*** Records to process ***
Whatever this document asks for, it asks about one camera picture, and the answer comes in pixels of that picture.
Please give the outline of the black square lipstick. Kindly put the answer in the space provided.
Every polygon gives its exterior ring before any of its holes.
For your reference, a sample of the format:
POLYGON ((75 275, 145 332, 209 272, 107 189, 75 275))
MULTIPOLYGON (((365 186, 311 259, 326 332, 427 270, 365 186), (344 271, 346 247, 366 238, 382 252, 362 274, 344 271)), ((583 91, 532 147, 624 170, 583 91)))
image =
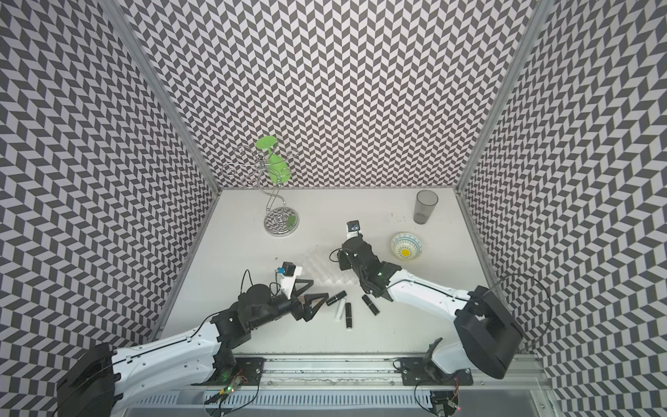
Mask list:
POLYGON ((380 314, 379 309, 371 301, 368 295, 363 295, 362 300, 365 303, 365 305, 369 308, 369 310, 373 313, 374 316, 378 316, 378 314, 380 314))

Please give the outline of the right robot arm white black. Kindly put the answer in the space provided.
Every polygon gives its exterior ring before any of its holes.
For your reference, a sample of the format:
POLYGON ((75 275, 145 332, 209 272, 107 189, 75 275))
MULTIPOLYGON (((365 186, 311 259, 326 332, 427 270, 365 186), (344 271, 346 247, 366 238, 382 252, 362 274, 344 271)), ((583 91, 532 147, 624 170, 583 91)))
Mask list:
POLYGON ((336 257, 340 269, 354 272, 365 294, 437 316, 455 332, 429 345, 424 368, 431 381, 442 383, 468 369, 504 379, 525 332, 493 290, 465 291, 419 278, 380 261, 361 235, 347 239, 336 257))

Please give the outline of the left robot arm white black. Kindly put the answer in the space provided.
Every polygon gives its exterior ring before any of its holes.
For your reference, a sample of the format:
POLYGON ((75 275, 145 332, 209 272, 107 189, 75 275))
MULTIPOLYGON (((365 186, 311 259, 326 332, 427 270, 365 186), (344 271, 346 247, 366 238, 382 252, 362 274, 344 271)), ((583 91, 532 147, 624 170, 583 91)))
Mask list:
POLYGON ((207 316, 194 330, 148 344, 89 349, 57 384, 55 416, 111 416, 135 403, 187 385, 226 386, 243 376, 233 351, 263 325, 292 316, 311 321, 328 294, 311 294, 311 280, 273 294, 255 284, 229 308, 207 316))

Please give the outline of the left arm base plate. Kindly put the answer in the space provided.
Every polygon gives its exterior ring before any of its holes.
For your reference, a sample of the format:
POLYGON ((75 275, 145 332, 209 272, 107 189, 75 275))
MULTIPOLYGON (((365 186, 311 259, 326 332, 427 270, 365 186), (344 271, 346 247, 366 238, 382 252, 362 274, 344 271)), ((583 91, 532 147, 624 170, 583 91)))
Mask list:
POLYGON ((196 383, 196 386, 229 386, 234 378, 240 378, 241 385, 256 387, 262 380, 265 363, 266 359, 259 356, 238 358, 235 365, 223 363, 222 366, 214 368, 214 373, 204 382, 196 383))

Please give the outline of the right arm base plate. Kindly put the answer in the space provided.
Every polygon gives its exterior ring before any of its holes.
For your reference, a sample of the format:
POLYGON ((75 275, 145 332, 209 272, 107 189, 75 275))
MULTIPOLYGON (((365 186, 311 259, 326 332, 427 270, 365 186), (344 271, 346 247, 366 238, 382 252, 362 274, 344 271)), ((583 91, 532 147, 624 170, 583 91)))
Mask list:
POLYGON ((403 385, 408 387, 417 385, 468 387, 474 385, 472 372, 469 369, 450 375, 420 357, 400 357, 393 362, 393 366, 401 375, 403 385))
*** End of Records to process ***
*** Records to process ***
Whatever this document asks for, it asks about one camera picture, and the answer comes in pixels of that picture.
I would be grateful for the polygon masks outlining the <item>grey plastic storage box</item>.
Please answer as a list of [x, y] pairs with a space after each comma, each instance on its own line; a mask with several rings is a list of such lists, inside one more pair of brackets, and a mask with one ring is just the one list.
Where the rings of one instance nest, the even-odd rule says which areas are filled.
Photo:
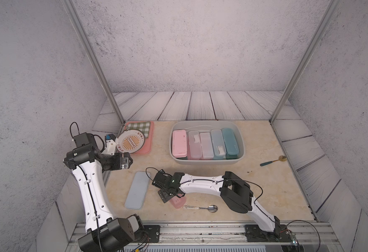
*** End of Records to process ***
» **What to do**: Find the string "rings" in the entries above and return each line that holds it.

» **Output**:
Please answer as a list of [x, y] pairs with a space after each comma, each instance on its own line; a mask with several rings is a list of such lists, inside one more pair of brackets, and a mask with one ring is just the one list.
Where the rings of one instance nest, the even-odd rule says which areas are filled.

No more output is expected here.